Frida: Immersive Dream
Vicente Fusco by Kalya Ramu
Frida: Immersive Dream

Do you remember that moment between your dream ending and your eyes opening? The liminal feeling of being between realities lingers as you decide to wake up, get up, and start your day. Immersive experiences have the power to transport us to that moment where dreams rendezvous with reality.

From Toronto to Los Angeles, Kahlo’s work has the power to reach into the cultural consciousness of fans and take them on a multimedia adventure from Coyoacán to San Francisco. Frida: Immersive Dream is the format for reunification that many people have been looking for since the pandemic; what better than the exhibit of an

artist whose work, lifestyle, and public image combined to create a worldwide Fridamania. Frida Kahlo’s ethereal energy could be just what we need to open up, stand out, and drift into our wildest dreams.

Lighthouse Immersive’s Frida: Immersive Dream transports you to the center of  Fridando—known by Frida Kahlo’s fans as the state of living like Frida. With more than five biopics, 30 books, 48 albums, 102 podcast episodes, and 1.2 million Instagram followers dedicated to her enchanting achievements, Vicente Fusco, Director of Business Development at Lighthouse Immersive, has identified a wonder star of the past who still lights up our sky. Fusco joins smART Magazine to chronicle the evolution of this immersive event.

What is Frida: Immersive Dream?

Immersive Van Gogh was such a massive event, such a breath of fresh air, right?” explains Fusco. “Van Gogh set the bar so high.

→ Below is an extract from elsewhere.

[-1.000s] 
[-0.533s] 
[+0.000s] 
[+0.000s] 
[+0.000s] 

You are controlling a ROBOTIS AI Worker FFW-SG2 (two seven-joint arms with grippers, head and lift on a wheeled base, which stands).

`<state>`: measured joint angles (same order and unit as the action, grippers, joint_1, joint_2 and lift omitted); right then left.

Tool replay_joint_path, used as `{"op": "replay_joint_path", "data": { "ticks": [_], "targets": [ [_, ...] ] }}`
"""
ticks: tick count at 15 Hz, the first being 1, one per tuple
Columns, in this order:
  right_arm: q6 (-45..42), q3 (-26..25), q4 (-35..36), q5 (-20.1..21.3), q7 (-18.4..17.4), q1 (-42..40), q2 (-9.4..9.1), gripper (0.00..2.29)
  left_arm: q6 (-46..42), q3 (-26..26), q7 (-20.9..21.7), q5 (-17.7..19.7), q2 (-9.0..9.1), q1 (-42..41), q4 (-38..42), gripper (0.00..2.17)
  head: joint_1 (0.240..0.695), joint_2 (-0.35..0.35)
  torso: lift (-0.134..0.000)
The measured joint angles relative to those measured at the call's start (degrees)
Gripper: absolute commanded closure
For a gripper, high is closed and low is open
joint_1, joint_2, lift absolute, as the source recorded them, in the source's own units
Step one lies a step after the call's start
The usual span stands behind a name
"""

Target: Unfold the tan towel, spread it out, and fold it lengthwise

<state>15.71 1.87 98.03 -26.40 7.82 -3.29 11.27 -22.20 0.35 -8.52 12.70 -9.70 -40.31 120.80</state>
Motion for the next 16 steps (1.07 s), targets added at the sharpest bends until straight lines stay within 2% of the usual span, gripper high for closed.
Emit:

In our minds, there are very few artists that have such a…powerful and vast reach. There's just a few icons in the world of art that are pop by consent.” With her face adorning Etsy napkins and her likeness featured in Disney movies, Kahlo’s aesthetic shines as a beacon of remix culture—a starting point for burgeoning creatives seeking to produce broadly appealing content. “We had to really try and do what we've been doing in our other immersive shows with an icon like Frida Kahlo. Everyone will be very surprised with the amazing work that Massimiliano did with this.” Frida: Immersive Dream will be the third Lighthouse Immersive installation crafted by famed Italian film producer and exhibition designer Massimiliano Siccardi. Utilizing a genre-bending formula to craft the show’s layout, Massimiliano’s production personifies the compelling subtextual reveal perfected by Kahlo.

“For us, Frida an artist that was so ahead of her time, somebody that is so relevant today, 75 years since her death. I feel personally involved being Mexican but, more so, if we dwell into the immersive experience, I think the immersive show is a new art form.” According to the 2020 Immersive Industry Annual report by Pseudonym Productions, the experiential arts began as recently as the year 2000. By capitalizing on the geographic concepts prominent in Kahlo’s 29-year oeuvre, Fusco crafts a layered experience across space and time. “In the show, there's a great representation of Mexico in its history, in its colour, in its strength, and in its folklore. This show will bring a lot of the elements of what Mexican culture is.”

What are the similarities and differences between Immersive Van Gogh and Frida: Immersive Dream?

“What Massimiliano does is he interprets the artist's work; it was Massimiliano’s interpretation of what he wanted to showcase on Van Gogh. And now he's doing the same with Frida. It's such a different mindset and such a different creation that it's a fantastic showcase, not only of what Massimiliano is capable of doing. It's also a showcase of what these immersive experiences can be.” Here, Fusco intimates new modes of narrative dissection between creator and spectator when presented with the nearly century-old masterpieces. Exhibit attendees will use the immersive landscape to identify clues, discuss theories, and uncover the woman behind the art and the art behind the woman. “I believe that the Frida show will have its own life because Frida’s life is one thing, and van Gogh’s life is something so different. It amazingly captures what Frida was as an artist and as a human being.”

Frida: Immersive Dream

Is the immersive realm ready for Frida Kahlo?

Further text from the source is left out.